- Records to process
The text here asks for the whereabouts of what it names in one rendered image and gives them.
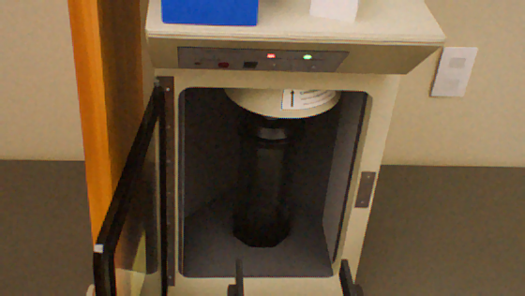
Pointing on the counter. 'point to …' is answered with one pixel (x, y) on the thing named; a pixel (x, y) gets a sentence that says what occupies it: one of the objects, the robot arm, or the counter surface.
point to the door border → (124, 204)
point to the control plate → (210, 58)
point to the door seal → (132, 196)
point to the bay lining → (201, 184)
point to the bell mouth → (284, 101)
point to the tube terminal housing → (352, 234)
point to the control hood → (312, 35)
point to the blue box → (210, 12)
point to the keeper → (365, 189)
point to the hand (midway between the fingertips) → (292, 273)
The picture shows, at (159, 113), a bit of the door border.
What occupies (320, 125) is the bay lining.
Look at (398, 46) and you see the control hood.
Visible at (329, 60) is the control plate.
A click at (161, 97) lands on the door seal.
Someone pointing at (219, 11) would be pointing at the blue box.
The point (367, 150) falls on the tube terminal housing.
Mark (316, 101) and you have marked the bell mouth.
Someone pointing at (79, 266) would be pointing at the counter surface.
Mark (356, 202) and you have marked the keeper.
* * *
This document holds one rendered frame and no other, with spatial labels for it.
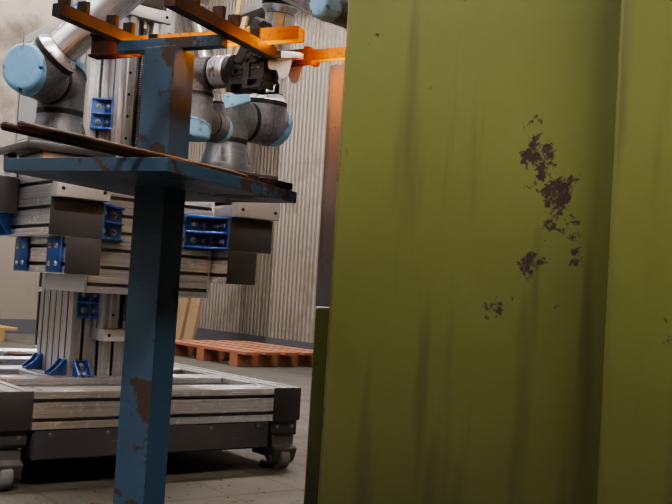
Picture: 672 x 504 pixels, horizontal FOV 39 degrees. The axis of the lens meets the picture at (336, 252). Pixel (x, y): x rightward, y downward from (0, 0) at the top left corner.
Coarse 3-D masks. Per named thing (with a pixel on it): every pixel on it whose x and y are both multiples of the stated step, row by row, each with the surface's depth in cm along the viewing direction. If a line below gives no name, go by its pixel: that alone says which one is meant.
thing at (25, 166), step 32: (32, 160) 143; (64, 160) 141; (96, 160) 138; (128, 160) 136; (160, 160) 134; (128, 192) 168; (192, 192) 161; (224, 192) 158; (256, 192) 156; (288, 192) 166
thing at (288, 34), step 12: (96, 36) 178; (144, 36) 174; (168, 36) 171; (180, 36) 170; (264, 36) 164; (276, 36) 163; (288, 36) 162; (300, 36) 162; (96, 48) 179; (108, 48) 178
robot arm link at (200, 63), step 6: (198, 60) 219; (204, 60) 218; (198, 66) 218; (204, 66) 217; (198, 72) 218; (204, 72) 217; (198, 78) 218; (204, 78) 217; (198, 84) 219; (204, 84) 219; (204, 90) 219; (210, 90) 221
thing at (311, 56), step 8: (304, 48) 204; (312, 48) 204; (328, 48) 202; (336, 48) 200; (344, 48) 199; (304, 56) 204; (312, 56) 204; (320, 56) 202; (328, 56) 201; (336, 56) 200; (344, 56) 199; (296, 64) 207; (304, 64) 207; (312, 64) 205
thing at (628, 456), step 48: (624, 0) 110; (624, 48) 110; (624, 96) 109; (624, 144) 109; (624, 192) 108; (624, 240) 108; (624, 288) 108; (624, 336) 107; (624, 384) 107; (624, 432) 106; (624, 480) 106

- Task objective
Copy out the lines above exactly, beginning at the one that contains "Look at (398, 46)" and ending at the one that contains "Mark (356, 202)".

- Reply
Look at (398, 46) and you see the control hood.
Visible at (329, 60) is the control plate.
A click at (161, 97) lands on the door seal.
Someone pointing at (219, 11) would be pointing at the blue box.
The point (367, 150) falls on the tube terminal housing.
Mark (316, 101) and you have marked the bell mouth.
Someone pointing at (79, 266) would be pointing at the counter surface.
Mark (356, 202) and you have marked the keeper.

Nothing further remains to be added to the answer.